• [About this task]: Below are records; reproduce exactly the lines from the one that has "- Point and" through the one that has "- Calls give", ends included, and nothing more.

(Data records)

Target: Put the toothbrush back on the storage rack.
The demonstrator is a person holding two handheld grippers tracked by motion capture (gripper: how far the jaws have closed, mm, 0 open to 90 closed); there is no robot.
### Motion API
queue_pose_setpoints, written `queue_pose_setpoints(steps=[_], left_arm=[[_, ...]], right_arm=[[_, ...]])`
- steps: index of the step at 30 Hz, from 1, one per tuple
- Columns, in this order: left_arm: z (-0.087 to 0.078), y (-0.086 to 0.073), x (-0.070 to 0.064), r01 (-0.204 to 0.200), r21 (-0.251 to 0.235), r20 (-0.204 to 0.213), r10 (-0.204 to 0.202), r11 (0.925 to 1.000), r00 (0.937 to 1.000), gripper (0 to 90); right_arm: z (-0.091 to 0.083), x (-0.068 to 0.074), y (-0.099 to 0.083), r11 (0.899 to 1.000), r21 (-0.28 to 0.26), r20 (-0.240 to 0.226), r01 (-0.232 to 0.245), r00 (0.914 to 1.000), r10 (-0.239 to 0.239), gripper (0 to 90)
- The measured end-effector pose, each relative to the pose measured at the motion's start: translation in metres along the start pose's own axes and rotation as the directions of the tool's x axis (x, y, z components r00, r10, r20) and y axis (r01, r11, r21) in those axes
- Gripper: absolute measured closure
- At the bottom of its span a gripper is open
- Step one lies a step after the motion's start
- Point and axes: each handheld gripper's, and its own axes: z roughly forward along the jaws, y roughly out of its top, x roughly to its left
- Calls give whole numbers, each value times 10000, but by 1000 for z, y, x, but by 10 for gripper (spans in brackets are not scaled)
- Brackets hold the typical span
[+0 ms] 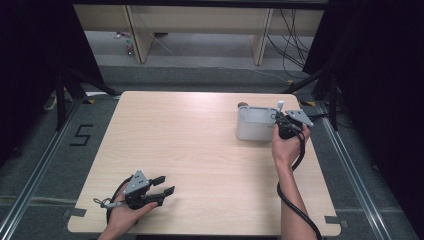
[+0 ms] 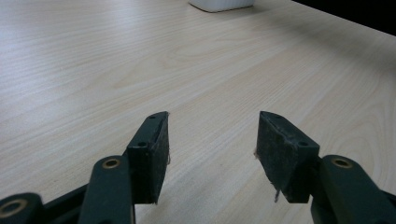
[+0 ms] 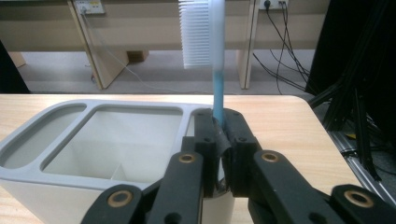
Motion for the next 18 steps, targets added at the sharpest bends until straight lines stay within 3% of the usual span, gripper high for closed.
queue_pose_setpoints(steps=[3,5,10,18], left_arm=[[0,0,0,-3,1,-3,3,10000,10000,436],[0,0,0,1,5,-1,-1,10000,10000,437],[0,0,0,11,-3,0,-11,10000,10000,436],[0,0,0,-2,4,-3,2,10000,10000,436]], right_arm=[[1,-1,0,10000,92,-157,38,9999,-36,854],[0,1,-1,9996,161,-42,-222,9997,223,852],[1,-2,-1,9998,64,-43,163,9999,-163,843],[-2,-1,-1,9999,90,156,-69,9999,67,686]])
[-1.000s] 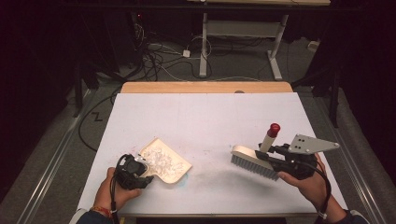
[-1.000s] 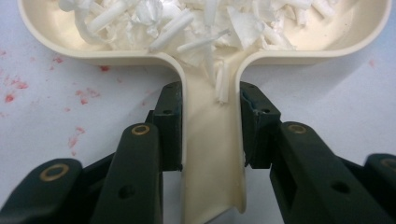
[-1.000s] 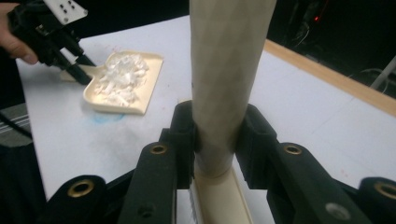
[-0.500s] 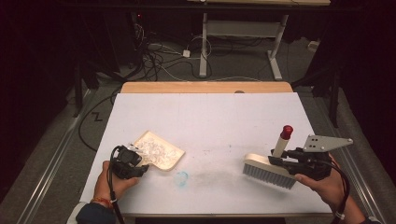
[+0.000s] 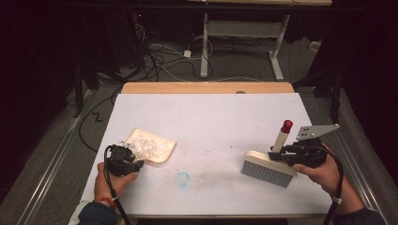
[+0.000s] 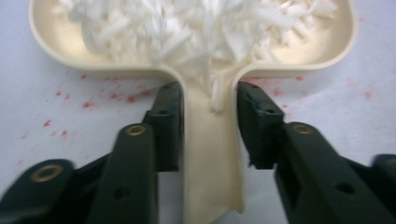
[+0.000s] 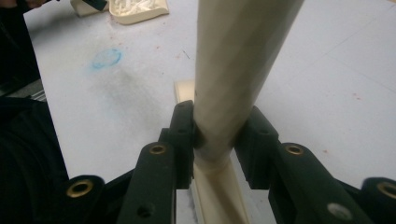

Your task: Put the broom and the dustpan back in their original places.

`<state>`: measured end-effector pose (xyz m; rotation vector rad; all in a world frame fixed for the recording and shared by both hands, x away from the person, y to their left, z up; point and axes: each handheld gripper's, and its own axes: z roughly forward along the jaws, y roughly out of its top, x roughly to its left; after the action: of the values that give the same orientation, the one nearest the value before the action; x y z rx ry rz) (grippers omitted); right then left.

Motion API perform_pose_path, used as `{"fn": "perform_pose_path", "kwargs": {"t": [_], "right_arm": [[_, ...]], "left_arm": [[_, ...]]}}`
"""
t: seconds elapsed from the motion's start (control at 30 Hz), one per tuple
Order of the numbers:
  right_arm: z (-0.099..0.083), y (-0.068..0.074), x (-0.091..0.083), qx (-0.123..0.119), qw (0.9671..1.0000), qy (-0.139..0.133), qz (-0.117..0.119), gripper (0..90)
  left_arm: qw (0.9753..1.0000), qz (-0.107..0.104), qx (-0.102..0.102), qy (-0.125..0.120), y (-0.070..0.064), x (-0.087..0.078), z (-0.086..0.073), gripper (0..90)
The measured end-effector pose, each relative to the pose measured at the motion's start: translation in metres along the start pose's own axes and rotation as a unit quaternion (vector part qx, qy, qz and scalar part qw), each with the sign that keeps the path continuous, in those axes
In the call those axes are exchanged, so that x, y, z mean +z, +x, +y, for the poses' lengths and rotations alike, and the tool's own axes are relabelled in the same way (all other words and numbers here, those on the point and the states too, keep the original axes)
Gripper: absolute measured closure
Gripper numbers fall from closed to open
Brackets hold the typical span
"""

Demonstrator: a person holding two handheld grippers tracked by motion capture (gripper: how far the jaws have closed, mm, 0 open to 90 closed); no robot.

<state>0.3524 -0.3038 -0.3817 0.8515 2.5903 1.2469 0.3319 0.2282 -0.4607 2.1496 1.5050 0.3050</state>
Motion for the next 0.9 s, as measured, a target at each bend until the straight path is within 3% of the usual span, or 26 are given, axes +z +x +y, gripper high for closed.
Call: {"fn": "perform_pose_path", "kwargs": {"t": [0.07, 0.2, 0.47, 0.57, 0.63, 0.83, 0.9], "right_arm": [[0.003, -0.003, 0.003, 0.001, 0.9998, 0.002, -0.019, 67.4], [0.008, -0.011, 0.012, 0.006, 0.9994, 0.003, -0.033, 65.3], [0.013, -0.03, 0.032, 0.044, 0.996, 0.004, -0.077, 59.6], [0.016, -0.036, 0.04, 0.051, 0.9946, 0.006, -0.09, 59.4], [0.018, -0.038, 0.045, 0.053, 0.9938, 0.007, -0.097, 59.1], [0.023, -0.04, 0.057, 0.052, 0.9907, 0.016, -0.125, 57.7], [0.025, -0.041, 0.061, 0.05, 0.9888, 0.016, -0.14, 56.5]], "left_arm": [[1.0, -0.002, 0.003, 0.001, -0.006, -0.001, -0.002, 53.8], [0.9997, -0.02, 0.012, -0.006, -0.019, -0.004, -0.01, 50.5], [0.9973, -0.033, 0.059, -0.028, -0.032, -0.008, -0.019, 47.0], [0.9945, -0.031, 0.09, -0.043, -0.03, -0.008, -0.023, 44.0], [0.9918, -0.018, 0.109, -0.064, -0.029, -0.008, -0.026, 39.3], [0.9842, -0.014, 0.134, -0.115, -0.031, -0.013, -0.031, 28.2], [0.98, -0.006, 0.145, -0.136, -0.035, -0.015, -0.033, 25.8]]}}
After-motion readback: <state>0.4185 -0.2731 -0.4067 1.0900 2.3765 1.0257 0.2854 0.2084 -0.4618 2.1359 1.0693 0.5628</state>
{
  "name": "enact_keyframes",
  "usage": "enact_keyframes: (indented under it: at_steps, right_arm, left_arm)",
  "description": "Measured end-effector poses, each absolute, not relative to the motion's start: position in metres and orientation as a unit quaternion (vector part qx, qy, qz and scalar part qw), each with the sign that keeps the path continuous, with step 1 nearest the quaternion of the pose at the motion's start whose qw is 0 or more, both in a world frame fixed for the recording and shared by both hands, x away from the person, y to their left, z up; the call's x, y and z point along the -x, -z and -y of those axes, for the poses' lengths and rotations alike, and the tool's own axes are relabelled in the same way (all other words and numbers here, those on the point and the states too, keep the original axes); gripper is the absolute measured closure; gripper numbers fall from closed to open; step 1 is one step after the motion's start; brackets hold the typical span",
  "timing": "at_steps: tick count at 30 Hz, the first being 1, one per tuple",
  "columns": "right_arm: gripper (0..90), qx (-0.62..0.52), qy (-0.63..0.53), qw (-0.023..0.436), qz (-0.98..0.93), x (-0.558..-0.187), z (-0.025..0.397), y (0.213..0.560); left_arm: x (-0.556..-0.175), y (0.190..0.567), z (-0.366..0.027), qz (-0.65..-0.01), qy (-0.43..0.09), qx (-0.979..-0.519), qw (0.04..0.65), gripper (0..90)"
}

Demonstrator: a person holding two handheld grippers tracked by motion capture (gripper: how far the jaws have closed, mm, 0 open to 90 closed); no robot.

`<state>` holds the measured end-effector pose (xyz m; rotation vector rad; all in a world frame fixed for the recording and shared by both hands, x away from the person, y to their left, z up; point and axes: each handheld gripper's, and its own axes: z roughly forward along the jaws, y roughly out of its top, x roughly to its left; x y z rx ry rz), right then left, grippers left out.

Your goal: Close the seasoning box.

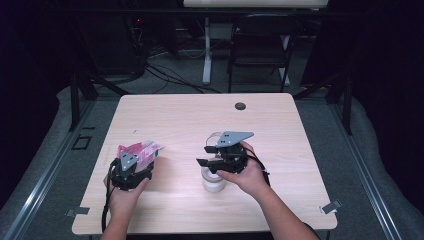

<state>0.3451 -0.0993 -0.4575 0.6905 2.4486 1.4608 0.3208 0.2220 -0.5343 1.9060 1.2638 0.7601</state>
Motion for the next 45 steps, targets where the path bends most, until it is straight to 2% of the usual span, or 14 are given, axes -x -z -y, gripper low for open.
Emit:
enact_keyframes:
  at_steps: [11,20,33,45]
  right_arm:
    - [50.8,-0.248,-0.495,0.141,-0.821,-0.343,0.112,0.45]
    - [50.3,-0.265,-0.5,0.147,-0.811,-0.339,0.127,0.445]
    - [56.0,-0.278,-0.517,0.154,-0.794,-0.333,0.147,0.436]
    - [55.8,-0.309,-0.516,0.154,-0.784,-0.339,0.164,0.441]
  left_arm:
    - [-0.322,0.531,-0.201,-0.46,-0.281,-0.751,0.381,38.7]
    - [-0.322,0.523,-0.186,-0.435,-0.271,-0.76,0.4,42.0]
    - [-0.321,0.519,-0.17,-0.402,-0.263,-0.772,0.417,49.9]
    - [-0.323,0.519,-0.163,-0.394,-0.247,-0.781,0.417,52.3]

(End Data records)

• [Answer]:
- Point and axes: each handheld gripper's, and its own axes: z roughly forward along the jaws, y roughly out of its top, x roughly to its left
- Calls give whole numbers, each value times 10000, but by 1000 for z, y, x, but by 10 for gripper (spans in brackets are not scaled)

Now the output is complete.